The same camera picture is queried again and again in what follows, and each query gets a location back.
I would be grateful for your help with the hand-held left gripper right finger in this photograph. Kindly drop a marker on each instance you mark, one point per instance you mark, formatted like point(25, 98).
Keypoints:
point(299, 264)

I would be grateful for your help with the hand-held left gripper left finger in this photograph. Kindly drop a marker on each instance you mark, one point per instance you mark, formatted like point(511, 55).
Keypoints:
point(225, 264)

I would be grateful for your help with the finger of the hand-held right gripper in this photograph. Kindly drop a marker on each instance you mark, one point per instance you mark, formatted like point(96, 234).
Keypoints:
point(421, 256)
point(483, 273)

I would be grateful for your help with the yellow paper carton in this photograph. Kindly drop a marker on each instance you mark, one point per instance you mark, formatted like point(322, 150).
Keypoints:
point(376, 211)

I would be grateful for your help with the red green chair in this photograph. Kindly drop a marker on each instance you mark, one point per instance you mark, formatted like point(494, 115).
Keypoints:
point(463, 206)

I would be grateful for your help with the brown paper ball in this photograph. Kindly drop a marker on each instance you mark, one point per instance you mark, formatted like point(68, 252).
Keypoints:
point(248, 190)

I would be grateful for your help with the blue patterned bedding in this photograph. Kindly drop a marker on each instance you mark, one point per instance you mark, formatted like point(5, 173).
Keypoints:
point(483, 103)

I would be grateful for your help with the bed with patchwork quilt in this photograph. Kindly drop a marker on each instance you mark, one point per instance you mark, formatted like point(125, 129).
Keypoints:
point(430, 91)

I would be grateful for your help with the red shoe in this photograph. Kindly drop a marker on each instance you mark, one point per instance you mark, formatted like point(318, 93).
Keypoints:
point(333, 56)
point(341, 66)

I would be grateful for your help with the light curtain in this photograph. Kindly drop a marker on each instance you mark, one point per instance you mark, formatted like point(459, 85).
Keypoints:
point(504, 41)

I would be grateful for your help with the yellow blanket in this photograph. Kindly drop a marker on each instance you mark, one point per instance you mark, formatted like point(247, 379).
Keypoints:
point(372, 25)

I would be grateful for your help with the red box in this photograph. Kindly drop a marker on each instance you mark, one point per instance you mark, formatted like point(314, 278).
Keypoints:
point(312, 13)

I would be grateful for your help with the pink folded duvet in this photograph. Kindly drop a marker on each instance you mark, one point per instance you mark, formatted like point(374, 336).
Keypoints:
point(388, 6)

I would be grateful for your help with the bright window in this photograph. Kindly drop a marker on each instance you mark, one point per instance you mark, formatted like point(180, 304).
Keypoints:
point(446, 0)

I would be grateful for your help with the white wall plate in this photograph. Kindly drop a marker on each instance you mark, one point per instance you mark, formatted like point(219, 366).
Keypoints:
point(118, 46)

* [Work request]
Reproduce each record exactly as written above.

* [Response]
The same camera picture is queried again and again in what follows, and each query gets a location back.
I would be grateful for your help with the hand-held left gripper right finger in this photograph. Kindly drop a marker on each instance you mark, one point per instance you mark, formatted like point(25, 98).
Keypoints:
point(299, 264)

I would be grateful for your help with the hand-held left gripper left finger in this photograph. Kindly drop a marker on each instance you mark, one point per instance you mark, formatted like point(511, 55).
Keypoints:
point(225, 264)

I would be grateful for your help with the finger of the hand-held right gripper in this photograph. Kindly drop a marker on each instance you mark, one point per instance you mark, formatted like point(96, 234).
Keypoints:
point(421, 256)
point(483, 273)

I would be grateful for your help with the yellow paper carton in this photograph. Kindly drop a marker on each instance you mark, one point per instance you mark, formatted like point(322, 150).
Keypoints:
point(376, 211)

I would be grateful for your help with the red green chair in this photograph. Kindly drop a marker on each instance you mark, one point per instance you mark, formatted like point(494, 115).
Keypoints:
point(463, 206)

I would be grateful for your help with the brown paper ball in this photograph. Kindly drop a marker on each instance you mark, one point per instance you mark, formatted like point(68, 252).
Keypoints:
point(248, 190)

I would be grateful for your help with the blue patterned bedding in this photograph. Kindly drop a marker on each instance you mark, one point per instance you mark, formatted like point(5, 173).
Keypoints:
point(483, 103)

I would be grateful for your help with the bed with patchwork quilt in this photograph. Kindly drop a marker on each instance you mark, one point per instance you mark, formatted like point(125, 129).
Keypoints:
point(430, 91)

I would be grateful for your help with the red shoe in this photograph. Kindly drop a marker on each instance you mark, one point per instance you mark, formatted like point(318, 93).
Keypoints:
point(333, 56)
point(341, 66)

I would be grateful for your help with the light curtain in this photograph. Kindly drop a marker on each instance you mark, one point per instance you mark, formatted like point(459, 85).
Keypoints:
point(504, 41)

I would be grateful for your help with the yellow blanket in this photograph. Kindly drop a marker on each instance you mark, one point per instance you mark, formatted like point(247, 379).
Keypoints:
point(372, 25)

I would be grateful for your help with the red box in this photograph. Kindly drop a marker on each instance you mark, one point per instance you mark, formatted like point(314, 278).
Keypoints:
point(312, 13)

I would be grateful for your help with the pink folded duvet in this photograph. Kindly drop a marker on each instance you mark, one point per instance you mark, formatted like point(374, 336).
Keypoints:
point(388, 6)

I would be grateful for your help with the bright window in this photograph. Kindly drop a marker on each instance you mark, one point per instance you mark, formatted like point(180, 304).
Keypoints:
point(446, 0)

I would be grateful for your help with the white wall plate in this photograph. Kindly drop a marker on each instance you mark, one point per instance you mark, formatted like point(219, 366).
Keypoints:
point(118, 46)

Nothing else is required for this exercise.